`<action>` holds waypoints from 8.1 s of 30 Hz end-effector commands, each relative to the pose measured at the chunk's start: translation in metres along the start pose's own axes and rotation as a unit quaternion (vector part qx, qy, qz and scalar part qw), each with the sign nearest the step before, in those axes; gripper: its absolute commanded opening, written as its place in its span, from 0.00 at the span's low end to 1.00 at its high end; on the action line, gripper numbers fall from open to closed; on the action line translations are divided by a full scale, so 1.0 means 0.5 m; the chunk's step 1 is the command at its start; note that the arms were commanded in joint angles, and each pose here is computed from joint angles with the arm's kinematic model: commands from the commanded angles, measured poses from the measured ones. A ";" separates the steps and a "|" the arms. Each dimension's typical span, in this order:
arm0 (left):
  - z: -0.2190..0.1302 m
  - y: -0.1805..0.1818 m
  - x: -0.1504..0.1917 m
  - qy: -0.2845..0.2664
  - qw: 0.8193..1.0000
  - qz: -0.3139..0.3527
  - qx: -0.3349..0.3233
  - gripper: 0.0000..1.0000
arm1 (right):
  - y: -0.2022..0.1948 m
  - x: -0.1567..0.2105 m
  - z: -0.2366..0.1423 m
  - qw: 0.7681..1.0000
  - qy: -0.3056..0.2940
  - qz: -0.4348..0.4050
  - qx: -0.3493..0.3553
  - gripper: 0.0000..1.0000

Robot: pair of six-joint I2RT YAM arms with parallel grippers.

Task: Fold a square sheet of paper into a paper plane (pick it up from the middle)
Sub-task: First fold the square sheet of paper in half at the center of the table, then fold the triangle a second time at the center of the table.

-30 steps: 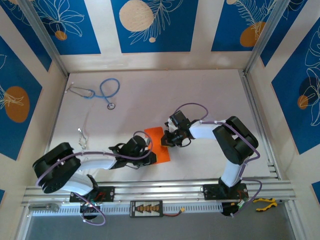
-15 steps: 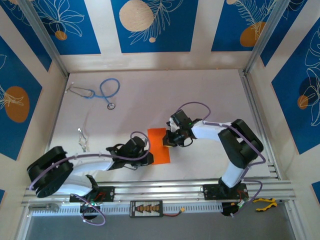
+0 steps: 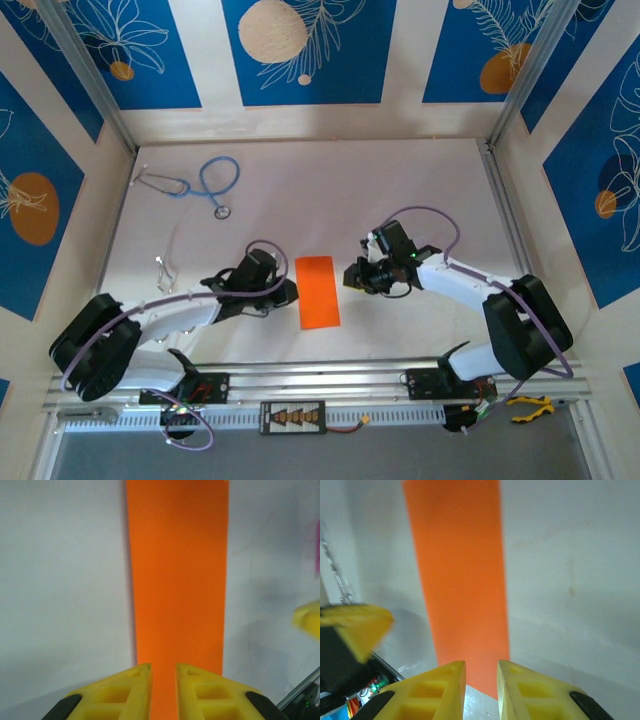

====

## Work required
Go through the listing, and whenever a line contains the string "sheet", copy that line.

## Result below
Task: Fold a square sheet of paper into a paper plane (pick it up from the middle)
Sub-task: First fold the square sheet of paper in half at the center of the table, then fold the triangle a second time at the center of the table.

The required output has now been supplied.